After devoting last year’s festival to the exceptional English director Peter Brook, the ITA is dedicating this year’s edition to Rau’s “Theatre of the Real”: from 24 January, the long-standing Amsterdam theatre will show “Ghent Altarpiece”, “Lenin”, “120 Days of Sodom”, “Empire”, “The Repetition” and “Five Easy Pieces”, among other plays.


“Orestes in Mosul”, “The New Gospel” and “Family”: three new projects for 2019

 

“Is Milo Rau Really the Most Controversial Director in Theater?”, asked the New York Times at the opening of the Ghent season. “Ghent Altarpiece”, dubbed a “monument of humanity” by the Belgian cultural radio Klara and selected for first place on the broadcaster’s annual best-list, made an almost “old-masterly” impression on many critics (RTBF). For 2019, Rau has taken on two more classics of the European tradition: the Oresteia and the Bible. The preparations for the filming of the Gospel in the vicinity of the Southern Italian city of Matera (working title: “The New Gospel”) begin this week. “In our adaptation of the Gospel, all roles are to be played by the losers of today’s world economy: the Southern Italian farmers who went bankrupt because of grain imports and the refugees from Africa stranded in Italy”, writes the director in the Tagesanzeiger. The film’s public scenes – the Passion of Christ up to the crucifixion – will be shot in September in and around Matera, this year’s European Capital of Culture. The cinema release is scheduled for 2020.
Rau travelled to Mosul in November with dramaturge Stefan Bläske and actor Johan Leysen for their updating of the Oresteia with a team of European and Iraqi artists (working title: “Orestes in Mosul”). After a work phase in Ghent, rehearsals will continue in March in the former stronghold of the Islamic State (to premiere on 17 April 2019). Reporting on the situation in Mosul, the Frankfurter Rundschau wrote: “When the work debuted in 458 B.C., Mosul had long been a cosmopolitan city. When Rau’s adaptation takes the stage, Mosul will still be a place of ruins.”
Parallel to these two international projects, Rau will conclude the cycle “Belgian Crimes” in 2019 with the production “Family”, which follows on “Five Easy Pieces” (2016) and “The Repetition” (2018). Like “Orestes in Mosul”, “Family” will be developed with actors from NTGent’s “global ensemble” and will premiere at the beginning of January 2020.

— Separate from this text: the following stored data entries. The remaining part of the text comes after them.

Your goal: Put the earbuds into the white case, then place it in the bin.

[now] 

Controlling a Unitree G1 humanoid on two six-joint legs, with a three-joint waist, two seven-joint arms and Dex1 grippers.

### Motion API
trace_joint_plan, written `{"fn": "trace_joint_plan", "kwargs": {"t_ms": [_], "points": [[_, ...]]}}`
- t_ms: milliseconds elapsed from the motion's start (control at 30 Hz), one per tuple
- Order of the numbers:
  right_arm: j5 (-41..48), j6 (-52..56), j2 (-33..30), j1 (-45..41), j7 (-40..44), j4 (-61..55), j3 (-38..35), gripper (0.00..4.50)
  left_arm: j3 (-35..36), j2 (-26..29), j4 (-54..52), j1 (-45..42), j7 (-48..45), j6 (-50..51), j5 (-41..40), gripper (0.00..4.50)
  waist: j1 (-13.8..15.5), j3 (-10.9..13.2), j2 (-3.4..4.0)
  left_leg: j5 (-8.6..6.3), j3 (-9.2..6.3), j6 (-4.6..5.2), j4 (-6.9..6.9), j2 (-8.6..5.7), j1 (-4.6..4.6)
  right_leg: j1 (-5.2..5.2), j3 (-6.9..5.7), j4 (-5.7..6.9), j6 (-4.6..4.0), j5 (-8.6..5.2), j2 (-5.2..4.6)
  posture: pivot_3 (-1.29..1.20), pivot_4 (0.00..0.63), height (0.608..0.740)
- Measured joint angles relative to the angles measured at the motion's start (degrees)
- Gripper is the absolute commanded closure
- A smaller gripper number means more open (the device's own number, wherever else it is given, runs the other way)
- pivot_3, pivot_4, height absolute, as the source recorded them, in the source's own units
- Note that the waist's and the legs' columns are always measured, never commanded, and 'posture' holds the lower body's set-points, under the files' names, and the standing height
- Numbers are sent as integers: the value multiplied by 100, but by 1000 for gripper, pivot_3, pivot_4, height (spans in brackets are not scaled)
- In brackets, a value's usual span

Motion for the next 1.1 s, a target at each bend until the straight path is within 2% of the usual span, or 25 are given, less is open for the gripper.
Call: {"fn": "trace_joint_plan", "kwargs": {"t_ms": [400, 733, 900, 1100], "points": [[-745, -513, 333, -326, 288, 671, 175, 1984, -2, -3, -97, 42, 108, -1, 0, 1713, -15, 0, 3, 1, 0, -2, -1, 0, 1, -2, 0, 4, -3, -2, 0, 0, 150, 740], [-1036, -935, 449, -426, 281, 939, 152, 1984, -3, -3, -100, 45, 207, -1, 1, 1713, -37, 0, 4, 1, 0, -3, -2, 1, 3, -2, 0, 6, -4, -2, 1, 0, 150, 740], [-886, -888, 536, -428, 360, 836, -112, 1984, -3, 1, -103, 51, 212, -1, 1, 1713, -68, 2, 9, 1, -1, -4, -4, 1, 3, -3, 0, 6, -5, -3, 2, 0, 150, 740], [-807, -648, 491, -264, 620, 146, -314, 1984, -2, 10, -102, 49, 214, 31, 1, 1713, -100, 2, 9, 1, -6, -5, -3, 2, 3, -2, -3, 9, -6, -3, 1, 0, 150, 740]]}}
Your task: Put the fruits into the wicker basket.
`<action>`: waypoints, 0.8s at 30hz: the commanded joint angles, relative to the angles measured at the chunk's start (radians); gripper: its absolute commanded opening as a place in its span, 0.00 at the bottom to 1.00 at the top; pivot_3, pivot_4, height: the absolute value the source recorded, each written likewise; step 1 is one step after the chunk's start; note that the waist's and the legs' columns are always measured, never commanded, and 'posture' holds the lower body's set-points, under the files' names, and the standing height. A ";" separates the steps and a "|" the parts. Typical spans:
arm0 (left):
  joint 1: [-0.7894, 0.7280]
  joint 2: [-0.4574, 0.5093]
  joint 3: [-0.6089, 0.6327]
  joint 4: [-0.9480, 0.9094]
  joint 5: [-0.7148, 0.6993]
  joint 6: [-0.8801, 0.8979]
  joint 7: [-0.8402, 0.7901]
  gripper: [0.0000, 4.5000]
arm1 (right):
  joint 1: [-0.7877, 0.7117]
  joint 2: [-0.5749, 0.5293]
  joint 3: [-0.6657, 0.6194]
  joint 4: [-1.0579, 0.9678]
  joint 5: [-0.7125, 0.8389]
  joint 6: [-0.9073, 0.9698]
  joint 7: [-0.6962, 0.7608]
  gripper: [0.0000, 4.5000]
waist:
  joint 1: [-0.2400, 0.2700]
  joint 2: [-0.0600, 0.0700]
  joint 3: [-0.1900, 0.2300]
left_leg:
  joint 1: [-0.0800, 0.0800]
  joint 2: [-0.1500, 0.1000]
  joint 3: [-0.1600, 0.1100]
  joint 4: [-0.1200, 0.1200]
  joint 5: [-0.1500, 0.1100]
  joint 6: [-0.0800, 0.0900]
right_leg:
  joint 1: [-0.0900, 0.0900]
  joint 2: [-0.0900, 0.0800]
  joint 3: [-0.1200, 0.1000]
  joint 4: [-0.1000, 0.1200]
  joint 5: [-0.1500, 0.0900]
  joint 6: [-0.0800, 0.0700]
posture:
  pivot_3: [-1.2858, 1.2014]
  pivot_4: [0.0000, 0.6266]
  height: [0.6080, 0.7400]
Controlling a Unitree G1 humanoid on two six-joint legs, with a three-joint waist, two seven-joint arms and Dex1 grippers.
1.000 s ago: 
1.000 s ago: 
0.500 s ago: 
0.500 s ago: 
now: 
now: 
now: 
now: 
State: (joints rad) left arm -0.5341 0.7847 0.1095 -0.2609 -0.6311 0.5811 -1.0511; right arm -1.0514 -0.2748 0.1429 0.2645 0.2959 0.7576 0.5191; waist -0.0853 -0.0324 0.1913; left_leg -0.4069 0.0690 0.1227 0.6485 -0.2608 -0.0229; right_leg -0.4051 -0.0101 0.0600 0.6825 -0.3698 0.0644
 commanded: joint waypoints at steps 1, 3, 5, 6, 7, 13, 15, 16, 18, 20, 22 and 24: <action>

Art and political engagement: debates in January and February

 

In addition to the guest performances and new productions – “The Repetition” will be shown on four continents in 2019 – this year, too, will begin with various discussion events. How does a piece emerge, what does “global realism” mean, and how do political engagement and art go together? In January, Rau will offer insights into his current projects at the International Theater Amsterdam and at the Kaserne Basel. In February, he will take part in the “Woche der Kritik” (Week of Criticism) at the start of the Berlinale and discuss his work with Jakob Augstein (“Der Freitag”) at the Schauspiel Köln in “Unter vier Augen”.